Juiz alerta para riscos que eventual anistia à corrupção pode trazer ao futuro do país

O Tempo

Alerta. Nota de Moro é a primeira manifestação pública do juiz contra as articulações dos deputados

CURITIBA. O juiz federal Sergio Moro, responsável pela operação Lava Jato, divulgou nota pública ontem alertando para os riscos que a eventual anistia dos crimes eleitorais de corrupção e de lavagem de dinheiro pode trazer à operação Lava Jato e ao “futuro do país”. Isso porque deputados tramam aprovar na Câmara projeto anticorrupção que deve incluir perdão ao caixa 2 e punição a juízes e procuradores por crime de responsabilidade. “Toda anistia é questionável, pois estimula o desprezo à lei e gera desconfiança”, adverte Moro.

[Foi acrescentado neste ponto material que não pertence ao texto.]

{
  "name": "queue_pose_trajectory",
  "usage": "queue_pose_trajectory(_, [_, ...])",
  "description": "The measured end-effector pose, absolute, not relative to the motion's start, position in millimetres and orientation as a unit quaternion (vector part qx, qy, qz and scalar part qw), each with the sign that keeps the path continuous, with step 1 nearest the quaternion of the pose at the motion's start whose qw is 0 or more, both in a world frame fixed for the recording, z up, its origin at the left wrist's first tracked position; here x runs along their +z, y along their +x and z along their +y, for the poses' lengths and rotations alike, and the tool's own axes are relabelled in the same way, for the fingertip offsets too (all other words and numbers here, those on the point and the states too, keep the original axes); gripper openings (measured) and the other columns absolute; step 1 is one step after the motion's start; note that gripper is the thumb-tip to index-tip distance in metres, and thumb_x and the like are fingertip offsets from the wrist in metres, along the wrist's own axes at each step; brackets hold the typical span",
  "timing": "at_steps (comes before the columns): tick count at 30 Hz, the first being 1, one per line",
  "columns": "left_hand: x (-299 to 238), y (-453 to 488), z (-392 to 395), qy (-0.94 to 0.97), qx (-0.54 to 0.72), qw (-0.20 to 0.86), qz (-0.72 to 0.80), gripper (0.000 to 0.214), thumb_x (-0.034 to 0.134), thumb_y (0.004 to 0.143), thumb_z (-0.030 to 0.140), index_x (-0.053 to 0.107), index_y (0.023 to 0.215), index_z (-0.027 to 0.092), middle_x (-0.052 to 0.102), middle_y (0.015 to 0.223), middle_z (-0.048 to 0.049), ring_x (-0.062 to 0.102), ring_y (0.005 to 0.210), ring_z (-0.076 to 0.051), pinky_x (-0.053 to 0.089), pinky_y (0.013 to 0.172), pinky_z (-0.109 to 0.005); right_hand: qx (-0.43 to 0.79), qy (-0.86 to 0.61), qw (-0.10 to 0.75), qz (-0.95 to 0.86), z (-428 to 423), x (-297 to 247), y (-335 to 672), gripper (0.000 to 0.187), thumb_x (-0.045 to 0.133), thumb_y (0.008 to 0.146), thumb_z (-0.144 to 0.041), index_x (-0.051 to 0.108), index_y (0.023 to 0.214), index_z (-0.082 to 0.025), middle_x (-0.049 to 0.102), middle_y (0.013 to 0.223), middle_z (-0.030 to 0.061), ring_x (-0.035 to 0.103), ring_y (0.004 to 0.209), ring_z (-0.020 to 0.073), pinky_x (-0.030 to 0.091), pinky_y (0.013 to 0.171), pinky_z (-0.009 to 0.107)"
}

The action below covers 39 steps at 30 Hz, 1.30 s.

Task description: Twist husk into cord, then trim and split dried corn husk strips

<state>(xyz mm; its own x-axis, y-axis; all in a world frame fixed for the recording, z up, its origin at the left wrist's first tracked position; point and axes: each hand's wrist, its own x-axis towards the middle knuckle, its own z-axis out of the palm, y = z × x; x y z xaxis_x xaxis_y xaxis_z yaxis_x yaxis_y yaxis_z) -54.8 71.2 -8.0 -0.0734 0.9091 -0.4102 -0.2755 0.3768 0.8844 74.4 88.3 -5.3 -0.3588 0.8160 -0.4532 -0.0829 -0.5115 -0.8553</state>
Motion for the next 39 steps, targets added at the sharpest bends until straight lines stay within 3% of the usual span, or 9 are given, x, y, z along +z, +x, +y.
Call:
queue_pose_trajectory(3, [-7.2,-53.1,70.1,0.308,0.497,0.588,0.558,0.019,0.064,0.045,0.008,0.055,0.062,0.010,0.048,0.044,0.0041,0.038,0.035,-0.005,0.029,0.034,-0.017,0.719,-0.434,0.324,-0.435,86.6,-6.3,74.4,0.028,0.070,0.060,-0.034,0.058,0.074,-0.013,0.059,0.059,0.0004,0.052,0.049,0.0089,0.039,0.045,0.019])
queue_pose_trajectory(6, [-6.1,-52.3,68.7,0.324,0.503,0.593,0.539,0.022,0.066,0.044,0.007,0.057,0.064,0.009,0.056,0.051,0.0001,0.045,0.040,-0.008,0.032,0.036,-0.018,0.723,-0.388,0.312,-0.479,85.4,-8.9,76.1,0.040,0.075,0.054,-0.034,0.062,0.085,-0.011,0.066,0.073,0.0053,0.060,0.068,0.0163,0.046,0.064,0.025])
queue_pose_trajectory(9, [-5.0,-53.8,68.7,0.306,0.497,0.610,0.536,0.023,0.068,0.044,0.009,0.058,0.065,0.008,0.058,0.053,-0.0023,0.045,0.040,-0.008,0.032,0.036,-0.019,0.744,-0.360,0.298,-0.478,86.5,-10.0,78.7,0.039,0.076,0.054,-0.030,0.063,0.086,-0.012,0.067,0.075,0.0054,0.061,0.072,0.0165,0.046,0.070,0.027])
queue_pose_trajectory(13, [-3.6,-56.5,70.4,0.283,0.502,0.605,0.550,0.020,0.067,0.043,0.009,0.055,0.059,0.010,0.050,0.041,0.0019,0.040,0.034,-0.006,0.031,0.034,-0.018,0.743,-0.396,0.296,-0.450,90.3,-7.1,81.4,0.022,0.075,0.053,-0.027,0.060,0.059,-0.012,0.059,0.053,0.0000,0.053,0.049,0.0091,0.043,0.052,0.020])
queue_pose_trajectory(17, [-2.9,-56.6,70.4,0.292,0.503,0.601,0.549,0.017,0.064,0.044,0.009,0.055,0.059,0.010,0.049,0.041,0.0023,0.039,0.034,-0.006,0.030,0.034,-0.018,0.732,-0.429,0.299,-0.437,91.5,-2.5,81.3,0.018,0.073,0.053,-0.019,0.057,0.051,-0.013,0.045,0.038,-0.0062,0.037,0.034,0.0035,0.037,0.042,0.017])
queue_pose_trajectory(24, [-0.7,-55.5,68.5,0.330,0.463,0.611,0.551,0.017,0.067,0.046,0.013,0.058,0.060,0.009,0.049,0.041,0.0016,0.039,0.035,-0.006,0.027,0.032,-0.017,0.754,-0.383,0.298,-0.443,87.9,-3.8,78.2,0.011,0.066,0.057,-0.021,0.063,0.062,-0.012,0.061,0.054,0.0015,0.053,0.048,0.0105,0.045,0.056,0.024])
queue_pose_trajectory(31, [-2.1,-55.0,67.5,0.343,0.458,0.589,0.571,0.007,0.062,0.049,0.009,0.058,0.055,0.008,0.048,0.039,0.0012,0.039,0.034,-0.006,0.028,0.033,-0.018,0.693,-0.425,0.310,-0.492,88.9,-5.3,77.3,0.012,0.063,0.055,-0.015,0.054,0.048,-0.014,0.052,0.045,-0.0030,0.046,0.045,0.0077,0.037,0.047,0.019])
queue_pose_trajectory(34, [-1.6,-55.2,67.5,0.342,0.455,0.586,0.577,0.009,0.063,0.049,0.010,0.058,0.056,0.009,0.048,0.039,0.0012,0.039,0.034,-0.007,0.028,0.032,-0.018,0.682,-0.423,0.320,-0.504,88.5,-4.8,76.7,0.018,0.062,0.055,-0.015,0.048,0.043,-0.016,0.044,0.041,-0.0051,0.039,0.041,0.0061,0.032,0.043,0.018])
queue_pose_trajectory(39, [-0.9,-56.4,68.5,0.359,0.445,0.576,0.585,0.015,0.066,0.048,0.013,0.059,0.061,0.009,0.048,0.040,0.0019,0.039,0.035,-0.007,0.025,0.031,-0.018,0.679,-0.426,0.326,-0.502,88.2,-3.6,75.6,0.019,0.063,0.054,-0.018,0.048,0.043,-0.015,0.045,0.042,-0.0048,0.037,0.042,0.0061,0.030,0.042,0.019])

É a primeira manifestação pública de Moro contra as articulações dos parlamentares.
Para o magistrado, a anistia “deve ser prévia e amplamente discutida com a população e deve ser objeto de intensa deliberação parlamentar’. “Preocupa, em especial, a possibilidade de que, a pretexto de anistiar doações eleitorais não registradas, sejam igualmente beneficiadas condutas de corrupção e de lavagem de dinheiro praticadas na forma de doações eleitorais, registradas ou não”, diz trecho da nota. “Anistiar condutas de corrupção e de lavagem impactaria não só as investigações e os processos já julgados no âmbito da operação Lava Jato, mas a integridade e a credibilidade, interna e externa, do Estado de direito e da democracia brasileira, com consequências imprevisíveis para o futuro do país. Tem-se a esperança de que nossos representantes eleitos, zelosos de suas elevadas responsabilidades, não aprovarão medida dessa natureza”, completa.
“Sem surpresas”. O procurador geral da República, Rodrigo Janot, disse ontem, em evento que debatia as medidas do pacote anticorrupção com integrantes da Organização das Nações Unidas (ONU), esperar a aprovação do pacote “sem surpresas e sem más notícias”.
O procurador ressaltou o fato de o projeto ter sido apoiado pela sociedade, com quase 2,5 milhões de assinaturas. “Esperamos que o Parlamento tenha a sensibilidade de, em plenário, aprovar o contexto da proposta das dez medidas. Confio na sensibilidade do Parlamento em ouvir a voz do cidadão”, disse Janot. “Estou convencido e seguro de que o Brasil de amanhã será melhor do que o Brasil de hoje”, afirmou Janot. Segundo ele, a Lava Jato conseguiu trazer para a discussão "a estrutura judiciária do Brasil".